Die Firmen, die von Schließungen im November und Dezember betroffen seien, seien dies über einen langen Zeitraum, so die Kanzlerin. Ab Januar gelte für alle die Überbrückungshilfe III. Merkel verwies zudem daraus, dass die Regierung Firmen stärker helfen will, die bisher keinen Zugang zu den November- beziehungsweise Dezemberhilfen haben.
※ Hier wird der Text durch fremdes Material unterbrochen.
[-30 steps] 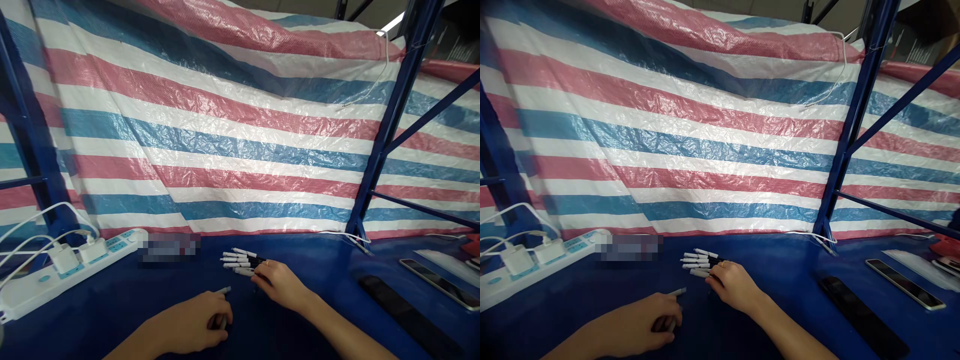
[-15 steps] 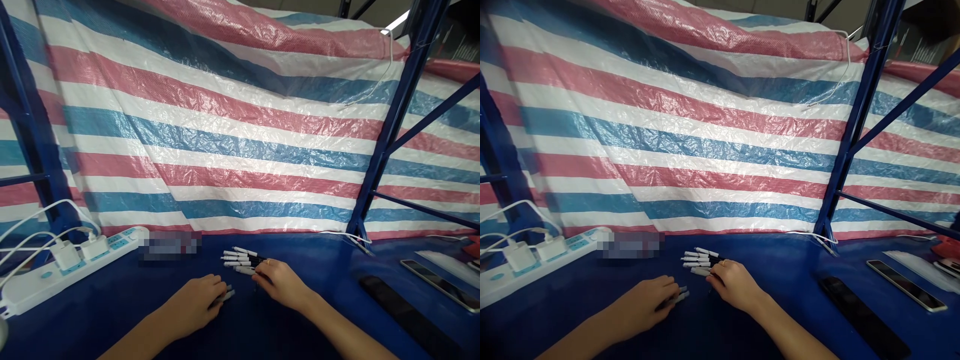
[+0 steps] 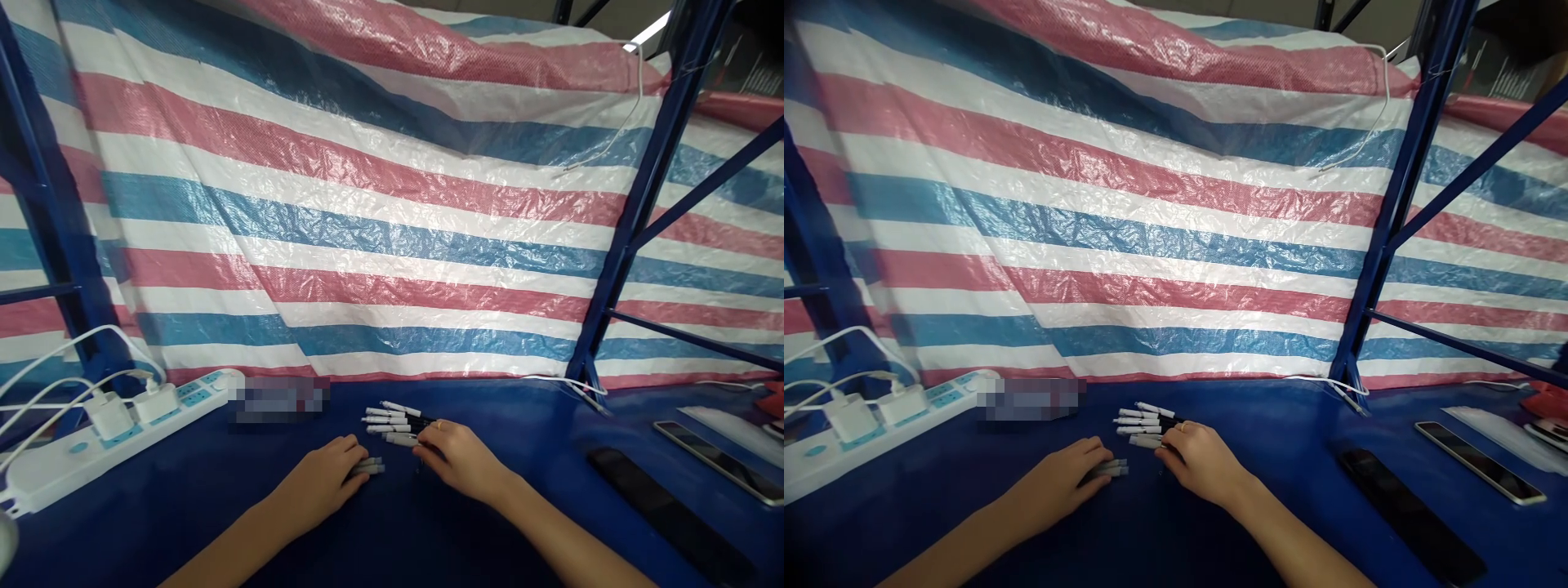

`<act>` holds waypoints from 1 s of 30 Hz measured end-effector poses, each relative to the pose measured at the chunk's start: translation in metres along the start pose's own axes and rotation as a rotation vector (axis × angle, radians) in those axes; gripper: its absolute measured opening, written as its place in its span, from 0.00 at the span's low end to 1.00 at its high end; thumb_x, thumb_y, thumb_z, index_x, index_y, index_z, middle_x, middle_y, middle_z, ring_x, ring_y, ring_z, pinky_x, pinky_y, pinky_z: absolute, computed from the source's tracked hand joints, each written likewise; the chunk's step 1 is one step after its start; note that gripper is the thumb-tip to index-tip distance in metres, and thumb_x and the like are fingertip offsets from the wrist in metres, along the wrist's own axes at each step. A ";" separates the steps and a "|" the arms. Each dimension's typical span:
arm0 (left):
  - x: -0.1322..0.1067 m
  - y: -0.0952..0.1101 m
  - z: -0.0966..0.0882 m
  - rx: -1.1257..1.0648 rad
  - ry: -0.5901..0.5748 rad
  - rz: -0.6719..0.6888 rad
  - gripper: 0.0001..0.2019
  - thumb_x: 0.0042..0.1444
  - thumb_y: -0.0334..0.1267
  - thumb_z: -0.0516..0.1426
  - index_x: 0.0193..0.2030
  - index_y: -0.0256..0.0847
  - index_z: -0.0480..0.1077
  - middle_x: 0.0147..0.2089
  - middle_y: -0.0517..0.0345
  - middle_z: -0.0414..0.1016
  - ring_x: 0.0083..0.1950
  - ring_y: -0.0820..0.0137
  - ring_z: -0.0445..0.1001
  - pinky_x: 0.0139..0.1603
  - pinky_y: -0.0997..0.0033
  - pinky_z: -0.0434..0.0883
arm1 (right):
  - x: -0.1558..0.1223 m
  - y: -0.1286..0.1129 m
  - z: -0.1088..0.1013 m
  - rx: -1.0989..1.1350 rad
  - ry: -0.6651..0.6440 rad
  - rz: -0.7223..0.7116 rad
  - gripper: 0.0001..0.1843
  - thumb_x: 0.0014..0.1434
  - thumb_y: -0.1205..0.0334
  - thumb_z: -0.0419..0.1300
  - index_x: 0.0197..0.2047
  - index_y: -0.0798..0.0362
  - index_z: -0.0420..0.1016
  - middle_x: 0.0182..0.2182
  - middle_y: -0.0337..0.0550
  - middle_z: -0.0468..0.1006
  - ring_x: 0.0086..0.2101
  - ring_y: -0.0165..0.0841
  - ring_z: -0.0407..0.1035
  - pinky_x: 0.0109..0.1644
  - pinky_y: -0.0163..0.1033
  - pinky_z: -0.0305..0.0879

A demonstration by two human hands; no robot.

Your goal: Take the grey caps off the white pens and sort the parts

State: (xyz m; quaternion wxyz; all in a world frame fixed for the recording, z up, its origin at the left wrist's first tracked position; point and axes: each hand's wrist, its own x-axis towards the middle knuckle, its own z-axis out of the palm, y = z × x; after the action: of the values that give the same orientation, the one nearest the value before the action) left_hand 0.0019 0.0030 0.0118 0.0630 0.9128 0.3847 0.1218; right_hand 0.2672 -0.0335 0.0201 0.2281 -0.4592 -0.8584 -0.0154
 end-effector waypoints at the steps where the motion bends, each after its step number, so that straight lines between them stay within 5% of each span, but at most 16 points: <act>1: 0.001 0.000 0.002 -0.003 0.004 0.003 0.09 0.63 0.39 0.53 0.48 0.45 0.70 0.46 0.58 0.71 0.47 0.65 0.73 0.44 0.69 0.69 | 0.000 0.000 0.000 0.004 -0.004 -0.004 0.12 0.68 0.57 0.50 0.40 0.52 0.72 0.34 0.42 0.76 0.35 0.34 0.70 0.39 0.37 0.62; 8: 0.001 0.009 0.001 0.025 0.085 0.032 0.18 0.60 0.37 0.56 0.57 0.44 0.64 0.53 0.53 0.68 0.52 0.61 0.70 0.51 0.61 0.68 | 0.000 -0.004 0.003 0.018 -0.062 -0.065 0.11 0.68 0.57 0.52 0.41 0.52 0.73 0.34 0.41 0.76 0.35 0.33 0.70 0.40 0.36 0.62; 12: -0.005 0.021 -0.004 0.063 0.108 0.105 0.16 0.60 0.42 0.55 0.54 0.44 0.65 0.52 0.53 0.70 0.51 0.59 0.70 0.54 0.56 0.65 | -0.002 -0.009 -0.001 0.026 -0.110 -0.100 0.11 0.67 0.56 0.53 0.42 0.52 0.73 0.34 0.41 0.76 0.35 0.32 0.70 0.39 0.35 0.62; 16: -0.008 0.032 0.005 0.118 0.050 0.191 0.09 0.63 0.44 0.53 0.41 0.42 0.68 0.39 0.57 0.75 0.39 0.62 0.74 0.39 0.64 0.66 | -0.005 -0.017 -0.003 0.038 -0.179 -0.155 0.09 0.65 0.56 0.56 0.40 0.51 0.73 0.33 0.39 0.76 0.34 0.30 0.70 0.37 0.32 0.60; 20: -0.008 0.034 0.016 0.176 -0.006 0.260 0.10 0.67 0.39 0.48 0.36 0.41 0.66 0.32 0.60 0.75 0.29 0.66 0.73 0.27 0.68 0.57 | -0.007 -0.021 -0.001 0.031 -0.223 -0.172 0.07 0.63 0.58 0.58 0.39 0.52 0.73 0.33 0.39 0.77 0.33 0.30 0.70 0.36 0.33 0.59; 25: -0.009 0.033 0.018 0.196 -0.029 0.278 0.14 0.69 0.39 0.43 0.36 0.41 0.65 0.30 0.59 0.75 0.28 0.66 0.72 0.26 0.68 0.52 | -0.007 -0.019 -0.002 0.026 -0.242 -0.149 0.06 0.63 0.59 0.58 0.38 0.52 0.73 0.32 0.39 0.76 0.33 0.31 0.70 0.35 0.33 0.57; 30: -0.008 0.032 0.016 0.182 -0.036 0.265 0.15 0.70 0.40 0.41 0.38 0.41 0.65 0.31 0.60 0.75 0.28 0.67 0.73 0.26 0.68 0.53 | -0.007 -0.023 -0.012 0.051 -0.272 -0.141 0.17 0.63 0.45 0.57 0.39 0.51 0.73 0.33 0.38 0.77 0.31 0.30 0.70 0.32 0.33 0.56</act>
State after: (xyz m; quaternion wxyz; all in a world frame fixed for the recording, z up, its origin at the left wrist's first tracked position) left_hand 0.0229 -0.0248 0.0019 -0.0297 0.9595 0.2693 0.0772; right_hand 0.2568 -0.0546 0.0321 0.1197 -0.3895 -0.9117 0.0527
Foto: Bernd von Jutrczenka/dpa

13:42
16.12.2020
Die Berliner Hotelbranche rechnet für die Zeit um Weihnachten mit weitgehend leeren Häusern. "Die Belegung wird bei fünf Prozent liegen, wenn überhaupt", sagt Thomas Lengfelder, der Hauptgeschäftsführer des Hotel- und Gaststättenverbands (Dehoga) Berlin der Deutschen Presse-Agentur. Ein Drittel der Berliner Hotels sei über Weihnachten ohnehin geschlossen. Gäste, die auf Verwandtenbesuch nach Berlin kommen, erwartet der Dehoga kaum: "Das werden eher ein paar Dutzend als einige Hundert sein", sagte Lengfelder. Grundsätzlich ist das in Berlin trotz des Lockdowns wegen der Corona-Pandemie aber weiter möglich.

13:20
16.12.2020
Angesichts des neuerlichen harten Lockdowns rechnen Friseure laut einer Umfrage mit kräftigen Umsatzeinbußen. In einer Befragung des Zentralverbandes des Deutschen Friseurhandwerks zu den Folgen der Corona-Krise für die Branche erwarten 70 Prozent Umsatzverluste von mindestens 30 Prozent in diesem Jahr. Mehr als die Hälfte (57 Prozent) hat demnach starke oder sehr starke Existenznöte, heißt es in der Befragung. Lediglich acht Prozent der Friseure fürchteten nicht um ihre Existenz. In Deutschland gibt es nach Angaben des Verbands mehr als 80.000 Friseursalons mit über 240.000 Beschäftigten und rund 20.000 Azubis. Der Jahresumsatz liegt den Angaben nach bei über 7,5 Milliarden Euro.